Cain is the author of The Saga of I trilogy, United States of the Dead, the short story collections These Old Tales and Fresh Cut Tales, and his latest Embers: A Collection of Dark Fiction. Writing, reading, fine art, graphic design, and Cardinals baseball are but a few of his passions. Cain now resides in Chester County, Pennsylvania with his wife and two children.
  1. How old were you when you wrote your first story?
Five or six, I believe. It was an awful rendition of the whole Baba Yaga thing.
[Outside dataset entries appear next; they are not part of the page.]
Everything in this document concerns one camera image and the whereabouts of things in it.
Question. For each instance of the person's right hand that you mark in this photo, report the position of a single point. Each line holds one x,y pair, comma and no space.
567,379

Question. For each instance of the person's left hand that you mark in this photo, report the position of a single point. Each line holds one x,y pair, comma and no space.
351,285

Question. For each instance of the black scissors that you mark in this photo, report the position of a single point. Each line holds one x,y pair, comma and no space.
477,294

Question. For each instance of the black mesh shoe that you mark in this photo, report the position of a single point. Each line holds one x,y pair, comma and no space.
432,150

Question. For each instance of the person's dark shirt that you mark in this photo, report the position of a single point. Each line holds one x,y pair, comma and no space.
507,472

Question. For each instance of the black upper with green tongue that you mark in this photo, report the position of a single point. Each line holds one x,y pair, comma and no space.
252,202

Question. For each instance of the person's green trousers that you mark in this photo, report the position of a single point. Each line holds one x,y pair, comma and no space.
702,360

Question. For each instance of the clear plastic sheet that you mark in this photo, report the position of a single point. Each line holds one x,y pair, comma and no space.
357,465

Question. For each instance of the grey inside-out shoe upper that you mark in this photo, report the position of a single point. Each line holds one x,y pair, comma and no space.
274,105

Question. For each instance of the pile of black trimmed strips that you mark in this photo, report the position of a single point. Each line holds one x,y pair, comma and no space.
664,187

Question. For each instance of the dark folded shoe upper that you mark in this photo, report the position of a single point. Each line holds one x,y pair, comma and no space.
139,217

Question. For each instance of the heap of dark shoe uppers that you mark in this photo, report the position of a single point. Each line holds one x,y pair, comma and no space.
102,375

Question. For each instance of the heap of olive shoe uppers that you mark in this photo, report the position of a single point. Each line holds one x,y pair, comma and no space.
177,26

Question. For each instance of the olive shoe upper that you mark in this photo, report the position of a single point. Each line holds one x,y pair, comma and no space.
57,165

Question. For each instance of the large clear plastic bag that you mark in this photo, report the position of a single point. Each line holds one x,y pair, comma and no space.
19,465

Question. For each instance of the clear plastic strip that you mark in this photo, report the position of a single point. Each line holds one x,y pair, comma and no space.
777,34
  2. How many books have you written?
Written or published? Written, I would say, so far: 6 novels, 5 novellas, 4 collections of short stories, and maybe a hundred stories that aren’t in those books that will likely end up in other collections. As well as a bunch of poetry, a lot of which is in a themed collection, most of which is still unpublished. The most recent releases will be a novella titled A Season in Hell (due out September 7th) and my next collection, Darker Days (due out December 7th).
  3. Anything you won’t write about?
No, I don’t believe in taboos. There are stories in every taboo. They say not to kill the dog, but there’s a story there as well. It’s been done, too. I have to tell the story I have to tell. If it’s in me, it’s going to get out, like it or not.
  4. Tell me about you. Age (if you don’t mind answering), married, kids, do you have another job etc…
I’m 48, married to a wonderful woman with two kids. I write pretty much full-time, other than keeping up chores around the house and coaching my son’s baseball teams.
  5. What’s your favorite book you have written?
It has to be A Season in Hell. This short book tackles many modern issues, things that matter to me. It’s hard-hitting, and a love story for the game of baseball.
  6. Who or what inspired you to write?
If I had to put he onus on just one person, it would have to be my mom. She loved horror, and growing up, I saw several movies (The Omen, Psycho, etc). They fueled my passion, but so did discovering the stories in the various Writer’s Digest books my parents kept on their shelves. It’s there I discovered Poe. Or perhaps it was hearing that Baby Yaga story for the first time.
  7. What do you like to do for fun?
Read. That’s fun for me. I also like to check out an original series now and then. Nothing that’s been rehashed or rebooted but something really original. Like Dark on Netflix. I also like gardening, fishing, coaching baseball, trying to play my guitars, drawing and painting, hanging with my family, and enjoying the beauty of this world.
  8. Any traditions you do when you finish a book?​
Wine! A bottle of Merlot, something like Smoking Loon.
  9. Where do you write? Quiet or music?
I have an office…now, with a desk and all, though it’s more like a dungeon to me. As for music, it varies. Sometimes it’s music, which can be anything from Pink Floyd to Metallica to Sinatra. Other times, I listen to baseball games or baseball chat. Then there are the podcasts I listen to, sometimes chat about the craft and other times stories. My brain is usually able to separate the two, so I can write a story and still hear what I’m listening and process it. Kind of weird. But there’s also times I need silence.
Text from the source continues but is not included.